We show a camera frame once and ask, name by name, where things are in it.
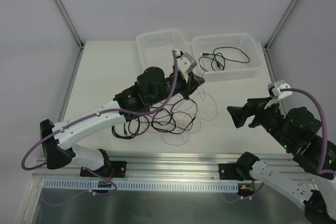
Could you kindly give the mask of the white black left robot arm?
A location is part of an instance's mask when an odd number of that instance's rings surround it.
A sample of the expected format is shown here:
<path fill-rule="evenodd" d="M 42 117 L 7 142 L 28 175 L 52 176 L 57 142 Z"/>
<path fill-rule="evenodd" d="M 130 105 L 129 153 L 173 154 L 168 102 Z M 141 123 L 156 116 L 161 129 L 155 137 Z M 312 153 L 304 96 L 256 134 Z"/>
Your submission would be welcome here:
<path fill-rule="evenodd" d="M 166 77 L 158 67 L 149 67 L 137 77 L 135 84 L 82 118 L 68 122 L 40 123 L 43 151 L 48 169 L 60 169 L 69 164 L 94 171 L 98 176 L 109 173 L 111 164 L 106 151 L 78 145 L 82 139 L 105 128 L 149 115 L 150 107 L 166 104 L 176 94 L 188 98 L 205 82 L 193 72 L 180 71 Z"/>

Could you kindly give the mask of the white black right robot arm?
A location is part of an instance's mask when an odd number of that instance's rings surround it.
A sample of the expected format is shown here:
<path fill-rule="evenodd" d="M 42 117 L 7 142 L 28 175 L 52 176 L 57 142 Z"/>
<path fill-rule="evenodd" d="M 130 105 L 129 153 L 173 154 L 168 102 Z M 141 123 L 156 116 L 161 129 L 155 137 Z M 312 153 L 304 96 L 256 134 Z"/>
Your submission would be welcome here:
<path fill-rule="evenodd" d="M 269 98 L 248 99 L 244 106 L 228 106 L 227 111 L 236 128 L 253 117 L 249 128 L 263 127 L 318 188 L 294 182 L 250 152 L 244 152 L 223 173 L 235 180 L 261 181 L 295 203 L 311 223 L 335 223 L 335 144 L 327 141 L 327 152 L 322 153 L 323 139 L 318 135 L 322 123 L 307 108 L 282 115 L 277 104 L 268 106 L 268 102 Z"/>

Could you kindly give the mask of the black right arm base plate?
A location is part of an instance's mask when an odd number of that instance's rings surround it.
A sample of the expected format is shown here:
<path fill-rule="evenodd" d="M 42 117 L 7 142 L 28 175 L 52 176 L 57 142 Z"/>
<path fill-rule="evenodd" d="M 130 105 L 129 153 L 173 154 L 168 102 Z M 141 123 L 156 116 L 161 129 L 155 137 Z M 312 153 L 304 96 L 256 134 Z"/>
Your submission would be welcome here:
<path fill-rule="evenodd" d="M 218 173 L 220 180 L 252 180 L 249 170 L 235 163 L 218 164 Z"/>

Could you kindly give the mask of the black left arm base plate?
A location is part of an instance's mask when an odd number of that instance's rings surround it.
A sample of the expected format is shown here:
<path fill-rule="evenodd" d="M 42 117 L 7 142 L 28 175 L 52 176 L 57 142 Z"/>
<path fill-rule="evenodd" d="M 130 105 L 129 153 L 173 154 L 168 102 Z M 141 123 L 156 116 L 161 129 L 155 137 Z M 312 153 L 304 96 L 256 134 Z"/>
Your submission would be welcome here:
<path fill-rule="evenodd" d="M 98 170 L 94 170 L 95 174 L 98 174 L 101 177 L 109 177 L 112 175 L 112 178 L 125 178 L 127 170 L 126 161 L 111 161 L 110 164 L 104 165 Z"/>
· · ·
__WHAT IS EXPECTED__
Copy out the preceding entries without a single change, leaving out the pictures.

__TASK SOLUTION__
We show a camera frame once and ask, name by name, where things are in it.
Could you kindly give the mask of the white black left robot arm?
A location is part of an instance's mask when an odd number of that instance's rings surround it.
A sample of the expected format is shown here:
<path fill-rule="evenodd" d="M 42 117 L 7 142 L 28 175 L 52 176 L 57 142 Z"/>
<path fill-rule="evenodd" d="M 130 105 L 129 153 L 173 154 L 168 102 Z M 141 123 L 156 116 L 161 129 L 155 137 Z M 312 153 L 304 96 L 256 134 Z"/>
Your submission would be welcome here:
<path fill-rule="evenodd" d="M 166 77 L 158 67 L 149 67 L 137 77 L 135 84 L 82 118 L 68 122 L 40 123 L 43 151 L 48 169 L 60 169 L 69 164 L 94 171 L 98 176 L 109 173 L 111 164 L 106 151 L 78 145 L 82 139 L 105 128 L 149 115 L 150 107 L 166 104 L 176 94 L 188 98 L 205 82 L 193 72 L 180 71 Z"/>

Could you kindly give the mask of the white black right robot arm?
A location is part of an instance's mask when an odd number of that instance's rings surround it.
A sample of the expected format is shown here:
<path fill-rule="evenodd" d="M 42 117 L 7 142 L 28 175 L 52 176 L 57 142 Z"/>
<path fill-rule="evenodd" d="M 130 105 L 129 153 L 173 154 L 168 102 Z M 141 123 L 156 116 L 161 129 L 155 137 Z M 312 153 L 304 96 L 256 134 Z"/>
Your submission would be welcome here:
<path fill-rule="evenodd" d="M 269 98 L 248 99 L 244 106 L 228 106 L 227 111 L 236 128 L 253 117 L 249 128 L 263 127 L 318 188 L 294 182 L 250 152 L 244 152 L 223 173 L 235 180 L 261 181 L 295 203 L 311 223 L 335 223 L 335 144 L 327 141 L 327 152 L 322 153 L 323 139 L 318 135 L 322 123 L 307 108 L 282 115 L 277 104 L 268 106 L 268 102 Z"/>

Could you kindly give the mask of the black right arm base plate?
A location is part of an instance's mask when an odd number of that instance's rings surround it.
A sample of the expected format is shown here:
<path fill-rule="evenodd" d="M 42 117 L 7 142 L 28 175 L 52 176 L 57 142 Z"/>
<path fill-rule="evenodd" d="M 130 105 L 129 153 L 173 154 L 168 102 Z M 141 123 L 156 116 L 161 129 L 155 137 Z M 312 153 L 304 96 L 256 134 Z"/>
Your submission would be welcome here:
<path fill-rule="evenodd" d="M 218 173 L 220 180 L 252 180 L 249 170 L 235 163 L 218 164 Z"/>

Could you kindly give the mask of the black left arm base plate?
A location is part of an instance's mask when an odd number of that instance's rings surround it.
A sample of the expected format is shown here:
<path fill-rule="evenodd" d="M 42 117 L 7 142 L 28 175 L 52 176 L 57 142 Z"/>
<path fill-rule="evenodd" d="M 130 105 L 129 153 L 173 154 L 168 102 Z M 141 123 L 156 116 L 161 129 L 155 137 Z M 312 153 L 304 96 L 256 134 Z"/>
Your submission would be welcome here:
<path fill-rule="evenodd" d="M 98 170 L 94 170 L 95 174 L 98 174 L 101 177 L 109 177 L 112 175 L 112 178 L 125 178 L 127 170 L 126 161 L 111 161 L 110 164 L 104 165 Z"/>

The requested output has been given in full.